Há algum tempo a escrita impressa vai perdendo espaço para a escrita virtual. Existem programas, sempre mais usados, que transformam a voz em escrita e a escrita em voz. É muito bom que uma pessoa, que perdeu a capacidade de ver, possa ouvir um romance falado, mesmo num programa de computador. Contudo, transformar a voz em escrita pode ser bom para quem está num ambiente barulhento, ou dentro de um veículo, onde digitar é difícil. Porém fora disso é um atestado de preguiça e não aprimora a comunicação, nem a escrita.

Enganam-se aqueles que acreditam que a escrita está acabando porque jornais e revistas impressas estão caindo em desuso. Mesmo para transmitir virtualmente, há necessidade de escrever com esmero.
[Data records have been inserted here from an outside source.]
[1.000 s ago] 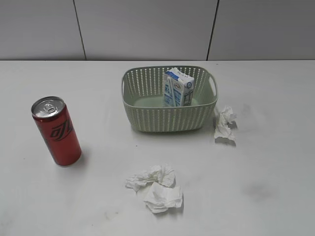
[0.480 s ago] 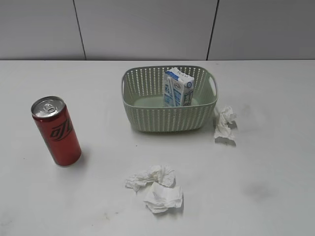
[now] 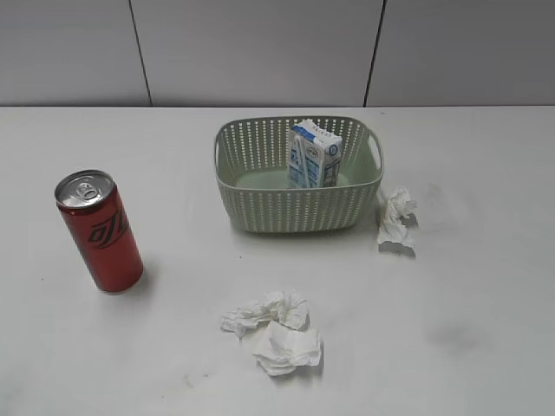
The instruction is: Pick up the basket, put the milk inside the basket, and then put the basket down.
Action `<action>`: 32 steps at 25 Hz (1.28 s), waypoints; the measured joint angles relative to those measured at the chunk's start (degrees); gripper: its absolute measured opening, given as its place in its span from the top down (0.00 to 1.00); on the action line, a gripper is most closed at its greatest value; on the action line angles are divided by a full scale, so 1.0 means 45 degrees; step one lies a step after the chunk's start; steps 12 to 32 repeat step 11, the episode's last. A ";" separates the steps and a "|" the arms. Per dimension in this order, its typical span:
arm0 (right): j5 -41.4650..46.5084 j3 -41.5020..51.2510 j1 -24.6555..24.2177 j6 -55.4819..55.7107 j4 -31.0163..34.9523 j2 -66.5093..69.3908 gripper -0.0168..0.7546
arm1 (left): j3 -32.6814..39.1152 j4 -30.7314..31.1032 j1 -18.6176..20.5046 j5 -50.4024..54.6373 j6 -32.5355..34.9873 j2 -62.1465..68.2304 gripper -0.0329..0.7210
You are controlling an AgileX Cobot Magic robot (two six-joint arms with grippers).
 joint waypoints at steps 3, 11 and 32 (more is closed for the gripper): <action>0.0000 0.0000 0.0000 0.0000 0.0000 0.0000 0.21 | 0.0000 0.0000 0.0000 0.0000 0.0000 0.0000 0.18; 0.0000 0.0000 0.0000 0.0000 0.0000 0.0000 0.21 | 0.0000 0.0000 0.0000 0.0000 0.0000 0.0000 0.18; 0.0000 0.0000 0.0000 0.0000 0.0000 0.0000 0.21 | 0.0000 0.0000 0.0000 0.0000 0.0000 0.0000 0.18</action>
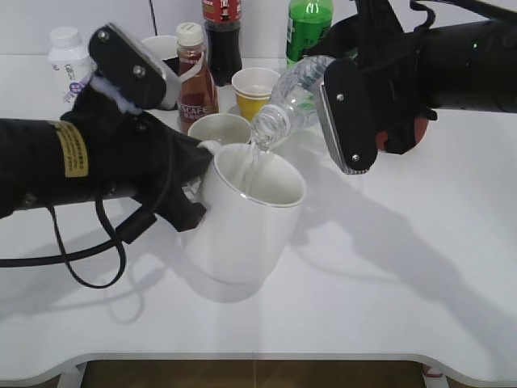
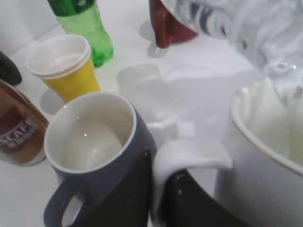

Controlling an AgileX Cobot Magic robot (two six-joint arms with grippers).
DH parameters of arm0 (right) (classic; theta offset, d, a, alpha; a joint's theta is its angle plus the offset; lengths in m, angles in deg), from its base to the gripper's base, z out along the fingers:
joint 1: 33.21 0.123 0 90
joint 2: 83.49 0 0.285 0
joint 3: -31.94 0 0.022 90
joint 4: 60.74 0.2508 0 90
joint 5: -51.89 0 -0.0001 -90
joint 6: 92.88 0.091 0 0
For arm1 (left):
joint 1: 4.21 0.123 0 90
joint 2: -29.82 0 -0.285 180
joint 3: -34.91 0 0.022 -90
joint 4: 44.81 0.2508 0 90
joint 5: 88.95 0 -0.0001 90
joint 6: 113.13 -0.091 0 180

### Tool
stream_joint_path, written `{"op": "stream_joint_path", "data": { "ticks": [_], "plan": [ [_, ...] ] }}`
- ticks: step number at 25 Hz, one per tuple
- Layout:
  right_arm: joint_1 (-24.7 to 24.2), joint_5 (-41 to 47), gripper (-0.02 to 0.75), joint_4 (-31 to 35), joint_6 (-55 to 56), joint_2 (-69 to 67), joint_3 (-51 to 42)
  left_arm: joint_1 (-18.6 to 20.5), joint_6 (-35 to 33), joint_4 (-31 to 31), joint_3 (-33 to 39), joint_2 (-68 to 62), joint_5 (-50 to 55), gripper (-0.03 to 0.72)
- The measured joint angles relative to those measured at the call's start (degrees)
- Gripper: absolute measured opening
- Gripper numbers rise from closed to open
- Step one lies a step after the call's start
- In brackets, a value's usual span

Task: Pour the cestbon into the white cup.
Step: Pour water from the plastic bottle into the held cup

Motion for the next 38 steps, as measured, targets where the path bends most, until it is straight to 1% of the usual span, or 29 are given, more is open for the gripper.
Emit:
{"op": "stream_joint_path", "data": {
  "ticks": [6,12,18,20,24,26,28,31,34,36,38],
  "plan": [
    [0.0,0.0,0.469,-0.1,-0.5,0.0,0.3,0.0,0.0,0.0,0.0,-0.3,0.5,0.038],
    [0.0,0.0,0.469,-0.3,-4.4,0.0,0.4,0.0,0.0,0.1,0.0,-0.3,0.5,0.038],
    [0.0,0.0,0.469,-0.3,-5.2,0.0,0.4,0.0,0.0,0.1,0.0,-0.3,0.5,0.038],
    [0.0,0.0,0.469,1.7,-5.0,0.0,0.4,0.0,0.0,0.1,0.0,-0.3,0.4,0.038],
    [0.0,0.0,0.469,9.0,-1.2,0.0,0.4,0.2,0.0,0.2,0.0,-0.3,-2.0,0.038],
    [0.0,0.0,0.469,10.7,3.9,0.0,0.4,0.8,0.0,0.2,0.0,-0.3,-3.8,0.038],
    [0.0,-0.9,0.469,11.2,12.0,0.0,0.4,1.9,0.0,0.3,0.0,-0.2,-5.4,0.038],
    [0.0,-6.0,0.469,11.2,27.7,0.0,-0.1,4.3,-0.1,0.4,0.0,0.7,-7.5,0.038],
    [0.0,-14.2,0.469,11.1,48.0,0.0,-1.5,7.5,-0.1,0.5,0.0,1.0,-11.5,0.038],
    [-0.6,-17.9,0.469,10.7,58.2,0.0,-2.6,10.4,-0.1,0.5,0.0,1.0,-14.3,0.038],
    [-1.9,-20.0,0.469,10.6,64.9,0.0,-4.4,13.6,-0.1,0.6,0.0,1.0,-16.8,0.038]
  ]
}}
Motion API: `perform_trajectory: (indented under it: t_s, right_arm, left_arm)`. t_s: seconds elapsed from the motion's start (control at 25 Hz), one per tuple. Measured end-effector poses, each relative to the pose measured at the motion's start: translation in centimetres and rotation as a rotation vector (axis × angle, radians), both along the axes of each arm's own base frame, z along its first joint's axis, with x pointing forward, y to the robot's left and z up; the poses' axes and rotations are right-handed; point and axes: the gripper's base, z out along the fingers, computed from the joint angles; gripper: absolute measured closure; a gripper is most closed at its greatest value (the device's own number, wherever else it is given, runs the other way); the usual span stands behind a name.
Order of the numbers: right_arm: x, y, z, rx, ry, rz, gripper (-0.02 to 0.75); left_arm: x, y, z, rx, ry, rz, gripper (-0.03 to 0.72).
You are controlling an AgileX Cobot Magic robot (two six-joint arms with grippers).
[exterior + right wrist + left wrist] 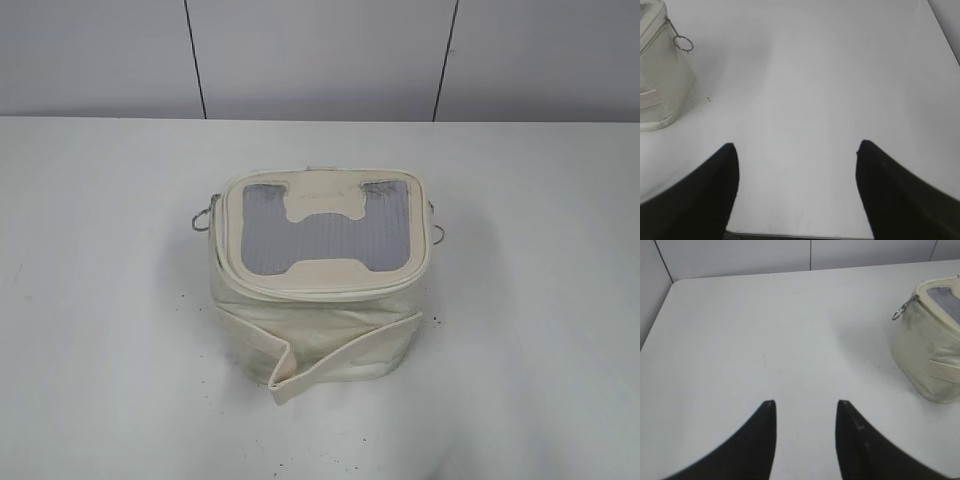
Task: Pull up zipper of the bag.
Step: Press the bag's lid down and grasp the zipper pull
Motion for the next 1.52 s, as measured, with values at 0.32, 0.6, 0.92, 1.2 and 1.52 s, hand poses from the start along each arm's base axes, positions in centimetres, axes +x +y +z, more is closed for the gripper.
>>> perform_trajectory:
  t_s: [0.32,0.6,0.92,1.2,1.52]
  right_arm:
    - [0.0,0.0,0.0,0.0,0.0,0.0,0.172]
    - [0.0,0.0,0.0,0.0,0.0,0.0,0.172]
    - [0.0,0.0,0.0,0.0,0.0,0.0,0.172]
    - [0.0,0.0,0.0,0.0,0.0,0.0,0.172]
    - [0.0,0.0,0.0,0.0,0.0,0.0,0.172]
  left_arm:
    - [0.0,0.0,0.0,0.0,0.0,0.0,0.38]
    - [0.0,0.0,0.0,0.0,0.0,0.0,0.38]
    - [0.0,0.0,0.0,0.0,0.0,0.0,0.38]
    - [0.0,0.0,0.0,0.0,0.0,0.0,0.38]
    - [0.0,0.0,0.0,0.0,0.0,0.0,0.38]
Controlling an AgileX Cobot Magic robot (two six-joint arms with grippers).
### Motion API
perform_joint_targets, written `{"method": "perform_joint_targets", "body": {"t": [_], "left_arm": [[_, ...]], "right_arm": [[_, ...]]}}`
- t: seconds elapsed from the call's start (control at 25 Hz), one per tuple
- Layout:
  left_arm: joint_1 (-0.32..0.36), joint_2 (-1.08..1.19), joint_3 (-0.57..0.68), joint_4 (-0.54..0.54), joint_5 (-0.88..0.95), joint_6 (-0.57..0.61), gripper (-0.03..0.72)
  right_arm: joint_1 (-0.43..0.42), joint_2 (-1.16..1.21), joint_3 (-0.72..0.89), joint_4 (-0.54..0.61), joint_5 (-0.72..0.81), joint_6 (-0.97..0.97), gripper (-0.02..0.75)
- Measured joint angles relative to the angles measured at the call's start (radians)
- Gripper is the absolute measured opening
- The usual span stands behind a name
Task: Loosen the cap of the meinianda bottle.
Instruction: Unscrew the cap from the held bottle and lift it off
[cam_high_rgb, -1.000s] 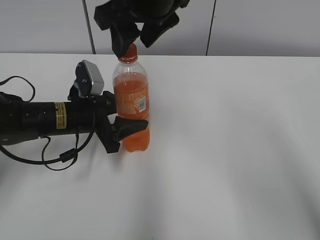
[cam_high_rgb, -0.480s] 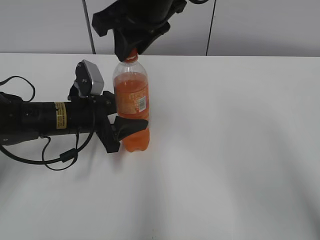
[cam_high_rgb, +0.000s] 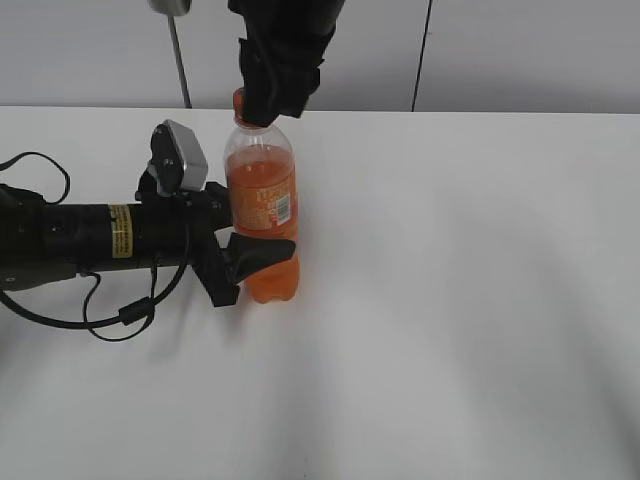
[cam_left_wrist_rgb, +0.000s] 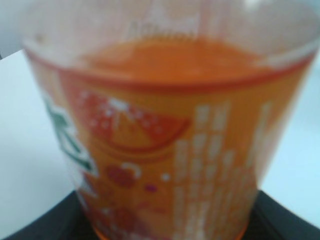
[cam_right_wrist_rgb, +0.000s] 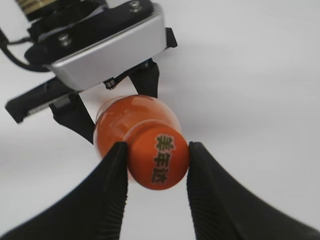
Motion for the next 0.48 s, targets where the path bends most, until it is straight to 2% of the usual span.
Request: {"method": "perform_joint_targets", "body": {"t": [0.16,0.48], "left_arm": [[0.000,0.000,0.000,0.000,0.000,0.001,0.410],[0.000,0.000,0.000,-0.001,0.001,0.001,0.410]], "right_arm": [[0.000,-0.002,-0.001,-0.005,0.000,-0.280,0.271],[0.000,-0.003,-0.001,-0.001,-0.007,-0.461,0.271]]}}
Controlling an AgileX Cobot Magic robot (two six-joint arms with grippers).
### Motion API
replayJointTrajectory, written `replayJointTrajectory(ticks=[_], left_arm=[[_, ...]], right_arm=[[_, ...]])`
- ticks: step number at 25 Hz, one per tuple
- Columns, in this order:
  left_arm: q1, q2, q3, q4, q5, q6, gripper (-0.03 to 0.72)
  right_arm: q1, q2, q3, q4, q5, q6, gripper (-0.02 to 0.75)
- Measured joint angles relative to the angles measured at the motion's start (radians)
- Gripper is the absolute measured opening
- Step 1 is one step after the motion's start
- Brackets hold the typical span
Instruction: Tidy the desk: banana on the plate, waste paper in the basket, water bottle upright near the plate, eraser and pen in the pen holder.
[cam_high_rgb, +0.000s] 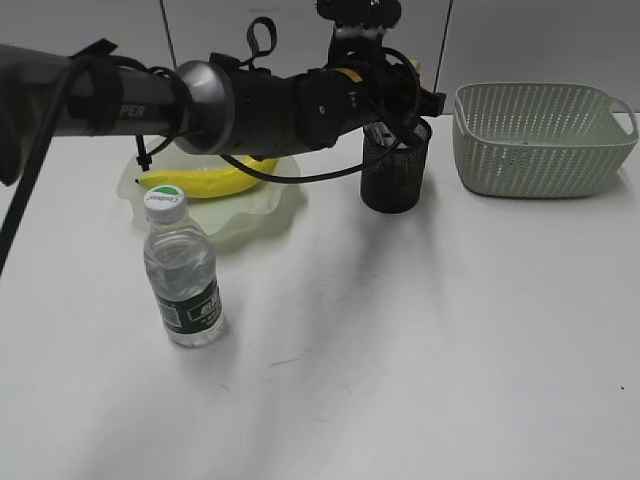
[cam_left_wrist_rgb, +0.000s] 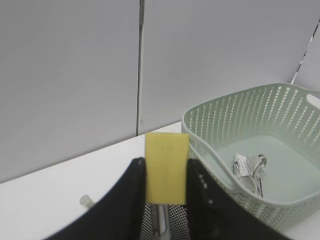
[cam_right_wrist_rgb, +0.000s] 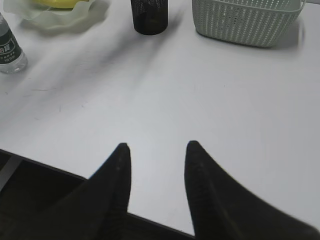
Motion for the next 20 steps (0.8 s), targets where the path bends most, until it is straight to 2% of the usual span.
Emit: replayJointTrajectory(ticks=[1,6,9,12,16,20], left_arm=[[0.0,0.008,0.0,0.0,0.002,0.0,0.199],[0.0,0.011,-0.005,0.0,0.004,0.0,0.396],[0.002,0.004,-0.005,0.0,0.049,0.0,0.432],[0.011,-0.044,-0.005,0.013,0.232,-0.001,0.422],[0.02,-0.18,0.01,0.098,0.486,-0.002,0.309],[0.02,-0.383,0.156,0.137,0.564,-0.003,0.244]], right_arm=[[0.0,0.0,0.0,0.0,0.0,0.0,0.297],[0.0,0.0,0.0,-0.001,0.0,0.0,0.297],[0.0,0.0,0.0,-0.002,0.0,0.0,0.297],[0.0,0.0,0.0,-0.003,0.0,0.0,0.297],[0.0,0.0,0.0,-0.003,0.0,0.0,0.295],[0.0,0.0,0.0,-0.003,0.0,0.0,0.295]])
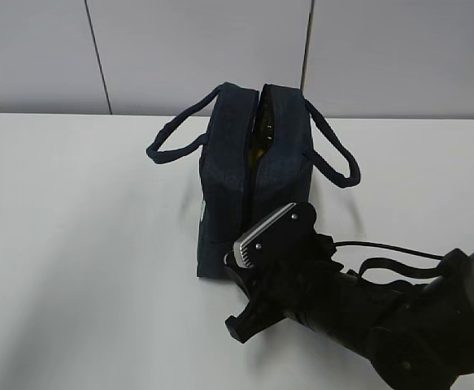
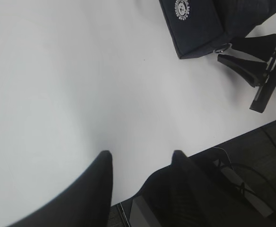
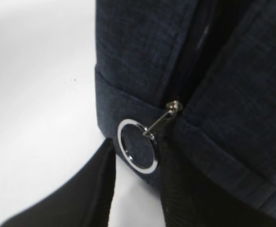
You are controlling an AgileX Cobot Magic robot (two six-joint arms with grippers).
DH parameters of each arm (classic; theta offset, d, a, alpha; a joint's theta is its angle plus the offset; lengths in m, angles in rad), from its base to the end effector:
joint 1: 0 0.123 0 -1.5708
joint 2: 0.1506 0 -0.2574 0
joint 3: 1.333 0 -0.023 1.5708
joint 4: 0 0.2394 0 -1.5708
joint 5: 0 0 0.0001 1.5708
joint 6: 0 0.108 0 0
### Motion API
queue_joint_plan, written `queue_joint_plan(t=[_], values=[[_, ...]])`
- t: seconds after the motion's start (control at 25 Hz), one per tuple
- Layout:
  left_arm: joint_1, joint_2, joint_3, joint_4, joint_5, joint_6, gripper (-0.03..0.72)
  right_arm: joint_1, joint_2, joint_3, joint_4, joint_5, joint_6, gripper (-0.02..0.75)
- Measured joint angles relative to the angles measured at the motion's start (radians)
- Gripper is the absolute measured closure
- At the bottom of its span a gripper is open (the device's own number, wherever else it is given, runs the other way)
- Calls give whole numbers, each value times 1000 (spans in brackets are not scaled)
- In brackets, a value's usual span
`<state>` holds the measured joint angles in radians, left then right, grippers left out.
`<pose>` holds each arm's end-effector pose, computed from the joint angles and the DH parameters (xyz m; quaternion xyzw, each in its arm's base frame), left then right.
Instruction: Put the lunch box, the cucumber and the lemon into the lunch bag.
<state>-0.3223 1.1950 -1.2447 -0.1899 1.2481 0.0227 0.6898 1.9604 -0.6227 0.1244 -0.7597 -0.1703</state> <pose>0.2064 -0.0893 0.3343 0.1577 0.9565 -0.1272 0.2101 0.2560 0.1992 0.0726 -0.3018 0.8034 0.1187 0.4994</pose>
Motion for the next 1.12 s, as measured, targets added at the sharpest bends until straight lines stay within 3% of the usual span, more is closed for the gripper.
queue_joint_plan(t=[1.12], values=[[0,0,0,-31,0,0,413,0,2,-2,-27,-32,9,496]])
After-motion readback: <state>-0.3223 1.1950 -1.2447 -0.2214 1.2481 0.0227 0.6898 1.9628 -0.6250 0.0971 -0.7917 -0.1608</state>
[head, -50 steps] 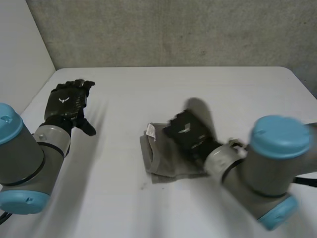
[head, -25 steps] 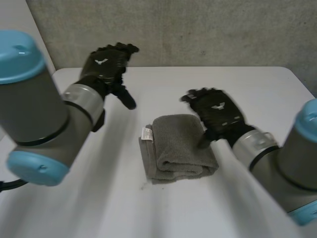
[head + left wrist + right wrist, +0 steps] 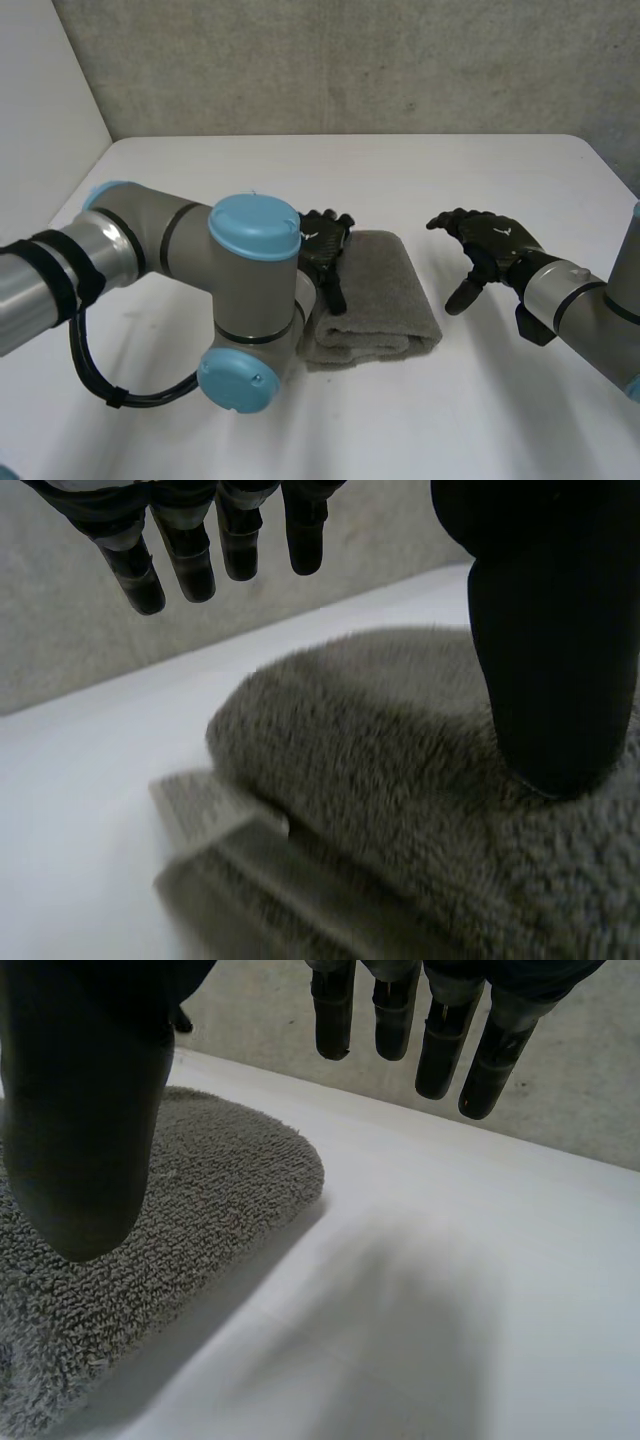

Embora muitos não considerem a escrita como um trabalho, nem antes, nem agora, aquele que escreve não deixa de fazê-lo. É a sua satisfação pessoal, como aquele que anda de bicicleta apenas para voltar ao mesmo lugar. No entanto o prazer de pedalar foi intenso. Muitas vezes, quando estamos escrevendo somos interrompidos, sem nenhum remorso como se não estivéssemos fazendo “nada de útil” e a interrupção seria benéfica. Pode ser que a nossa escrita caia no vazio. Até porque não é função de quem escreve, ensinar alguma coisa, mas ele gostaria de ser lido, até como entretenimento.

Um pouco na contramão desta tendência, a Associação Brasileira de Poetas e Escritores Pan Amazônicos (ABEPPA) e a Academia de Letras e Ciências da Amazônia (ALCAMA), tendo à frente o escritor Paulo Queiroz, lançam o audacioso projeto Escritor Estudante, visando despertar nas crianças e adolescentes o prazer pela escrita. O piloto acontecerá no Lar Mãe Margarida, no São José. O tema deste início é “Sonhos”. Para quem não sabe, o Lar Mãe Margarida acolhe crianças em situação de risco, quer porque venham de uma família desestruturada, ou de lar algum. Na maioria das vezes, são crianças que já sofreram abusos de toda sorte. 

Segundo a Professora Eneila Lima e o escritor Paulo Queiroz, o histórico triste destas crianças jamais as deve impedir de sonhar e como consequência natural, colocar estes sonhos no papel. O objetivo é sempre trazer estes vulneráveis a praticar atos sadios.  O Escritor Estudante visa arrecadar livros usados para incentivar a leitura.

Não que o Leitor Estudante pretenda se ater apenas a esta escola. Os criadores do projeto já receberam convites de escolas públicas e privadas para o levarem a mais crianças. Os educadores aplaudem a ideia porque acreditam que ela desviará as mentes em formação do besteirol das mídias sociais, encontráveis no celular, e as ocupará com algo mais saudável. É como ensinar a criança a não se empanturrar com comidas que podem ser nocivas, oferecendo um substitutivo saudável. 

A expectativa e a esperança são grandes. É a sociedade organizada ajudando o governo na educação. O local do início foi estrategicamente escolhido por tratar-se de crianças que trazem uma educação distorcida na origem. No Lar Mãe Margarida, todos estão conscientes que não podem se limitar a ensinar somente as matérias comuns de outras escolas. O aprendizado do currículo escolar não é suficiente, há necessidade premente de educação mais esmerada. A expectativa e esperança são que iniciativas como estas não sejam exceção.